◆ **Problem**: Without the pictures, print the lines from the one holding "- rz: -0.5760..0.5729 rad" through the last line below, both included, exactly as they stand.
(Beginning of Information supplied)
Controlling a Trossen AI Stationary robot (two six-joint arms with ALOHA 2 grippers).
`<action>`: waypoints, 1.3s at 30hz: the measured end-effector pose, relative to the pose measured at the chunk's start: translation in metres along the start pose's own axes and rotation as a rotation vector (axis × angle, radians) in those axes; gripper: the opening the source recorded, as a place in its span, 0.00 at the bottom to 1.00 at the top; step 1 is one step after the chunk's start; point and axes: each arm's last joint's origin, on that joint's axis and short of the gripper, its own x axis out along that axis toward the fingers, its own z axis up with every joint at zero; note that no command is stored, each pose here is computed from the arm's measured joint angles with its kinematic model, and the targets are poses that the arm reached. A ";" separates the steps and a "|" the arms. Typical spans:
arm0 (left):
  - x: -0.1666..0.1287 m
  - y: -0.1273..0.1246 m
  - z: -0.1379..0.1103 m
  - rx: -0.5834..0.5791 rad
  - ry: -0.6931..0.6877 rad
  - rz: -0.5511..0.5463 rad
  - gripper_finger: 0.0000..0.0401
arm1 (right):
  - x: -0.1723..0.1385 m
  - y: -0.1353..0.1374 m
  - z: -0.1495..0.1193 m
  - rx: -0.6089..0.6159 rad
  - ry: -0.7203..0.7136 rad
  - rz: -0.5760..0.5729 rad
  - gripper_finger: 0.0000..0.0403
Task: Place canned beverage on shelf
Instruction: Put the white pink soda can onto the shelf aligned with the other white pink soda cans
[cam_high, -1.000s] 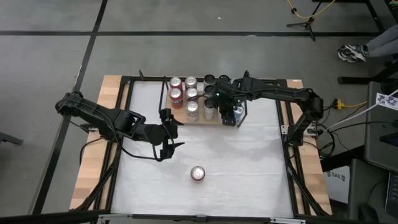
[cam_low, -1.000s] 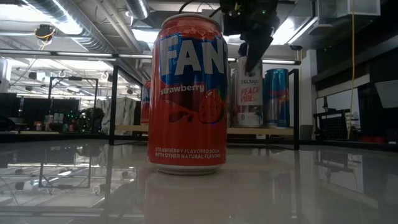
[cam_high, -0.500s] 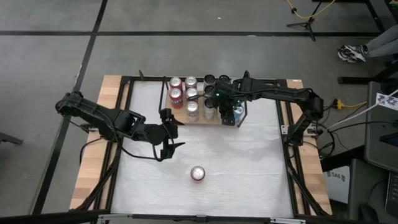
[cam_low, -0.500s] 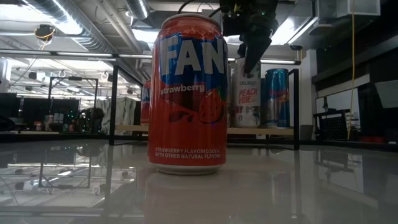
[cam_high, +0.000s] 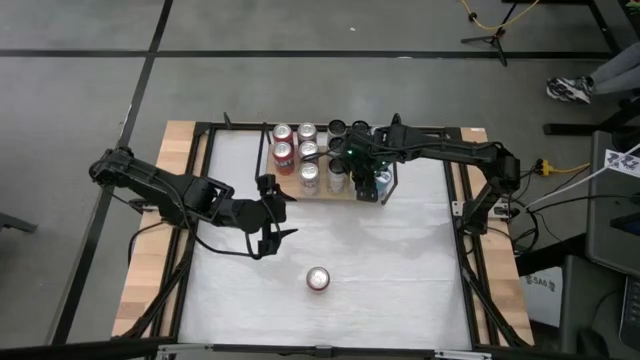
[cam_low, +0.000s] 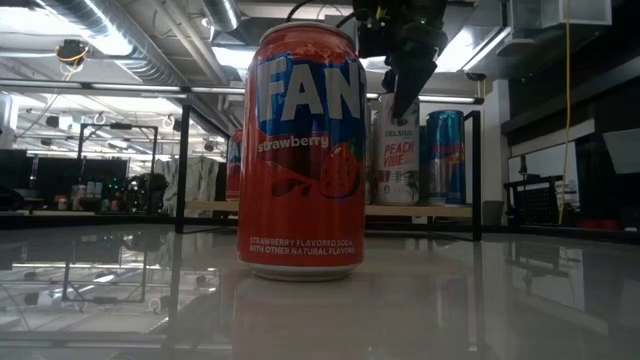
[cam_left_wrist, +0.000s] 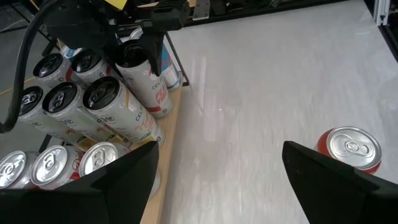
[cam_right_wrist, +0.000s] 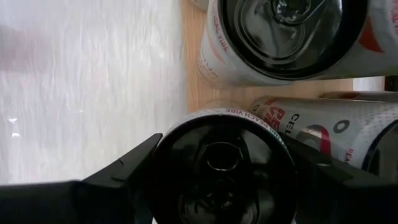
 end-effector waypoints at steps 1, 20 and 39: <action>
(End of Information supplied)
◆ **Solution to this exercise**:
  - rz: -0.5760..0.5729 rad
  - gripper_finger: 0.0000..0.0403
Task: Place canned beverage on shelf
Instruction: Put the white pink soda can onto the shelf aligned with the other white pink soda cans
[cam_high, -1.000s] 
[cam_low, -1.000s] 
[cam_high, -0.500s] 
[cam_low, -0.500s] 
[cam_high, +0.000s] 
[cam_low, +0.000s] 
[cam_left_wrist, +0.000s] 
[cam_right_wrist, +0.000s] 
 end-effector waypoints at steps 1, 20 and 39: <action>

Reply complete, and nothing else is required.